Exercise requirements
A word-for-word retyping of the listing below is required, with the pictures dropped.

- - - - - - -

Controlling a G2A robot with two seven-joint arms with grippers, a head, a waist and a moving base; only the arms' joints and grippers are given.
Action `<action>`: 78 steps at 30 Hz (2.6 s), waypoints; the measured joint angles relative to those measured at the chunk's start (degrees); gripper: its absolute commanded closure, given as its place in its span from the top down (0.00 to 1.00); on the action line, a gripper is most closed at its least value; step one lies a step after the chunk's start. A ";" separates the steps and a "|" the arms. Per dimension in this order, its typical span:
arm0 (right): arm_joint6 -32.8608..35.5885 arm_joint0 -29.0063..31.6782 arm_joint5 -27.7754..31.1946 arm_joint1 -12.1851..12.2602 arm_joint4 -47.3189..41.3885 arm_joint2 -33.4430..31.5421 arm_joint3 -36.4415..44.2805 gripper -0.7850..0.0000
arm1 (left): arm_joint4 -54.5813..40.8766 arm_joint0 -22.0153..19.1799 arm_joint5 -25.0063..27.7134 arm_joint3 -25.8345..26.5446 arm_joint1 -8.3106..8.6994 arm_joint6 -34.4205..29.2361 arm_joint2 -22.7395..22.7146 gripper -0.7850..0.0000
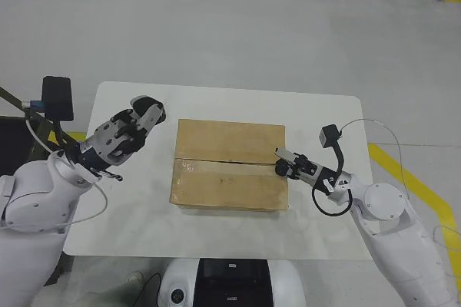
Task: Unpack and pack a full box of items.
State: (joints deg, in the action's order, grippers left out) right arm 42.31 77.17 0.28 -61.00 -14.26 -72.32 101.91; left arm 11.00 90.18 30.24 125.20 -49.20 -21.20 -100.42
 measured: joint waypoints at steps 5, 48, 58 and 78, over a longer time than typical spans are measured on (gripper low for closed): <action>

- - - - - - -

Answer box
Controlling a G2A robot with two seven-joint arms with grippers, a head, a waist and a moving base; only the arms' joints and grippers are given.
Action `<action>`: 78 steps at 30 Hz (2.6 s), waypoints; the measured joint angles relative to those measured at the chunk's start (degrees); gripper: its absolute commanded closure, given as its place in its span from the top down (0.00 to 1.00); on the action line, a gripper is most closed at its least value; step one lies a step after the chunk's start. A ";" separates the steps and a "|" the arms. Per dimension in this order, its typical span:
arm0 (right): arm_joint6 -32.8608..35.5885 arm_joint0 -29.0063..31.6782 arm_joint5 -27.7754..31.1946 arm_joint1 -12.1851..12.2602 arm_joint4 -47.3189..41.3885 arm_joint2 -33.4430..31.5421 arm_joint3 -36.4415..44.2805 gripper -0.7850..0.0000
arm1 (left): arm_joint4 -54.5813..40.8766 arm_joint0 -22.0153..19.1799 arm_joint5 -25.0063..27.7134 arm_joint3 -25.8345..26.5446 arm_joint1 -8.3106..8.6994 arm_joint6 -34.4205..29.2361 arm_joint2 -22.7395..22.7146 gripper -0.7850..0.0000
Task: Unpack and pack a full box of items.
State: (joints deg, in the action's order, grippers left out) right arm 42.31 77.17 0.28 -61.00 -14.26 -72.32 101.91; left arm 11.00 90.18 30.24 125.20 -49.20 -21.20 -100.42
 measured: joint waypoints at steps 5, 48, 58 and 78, over a longer time than typical spans are measured on (gripper low for closed): <action>

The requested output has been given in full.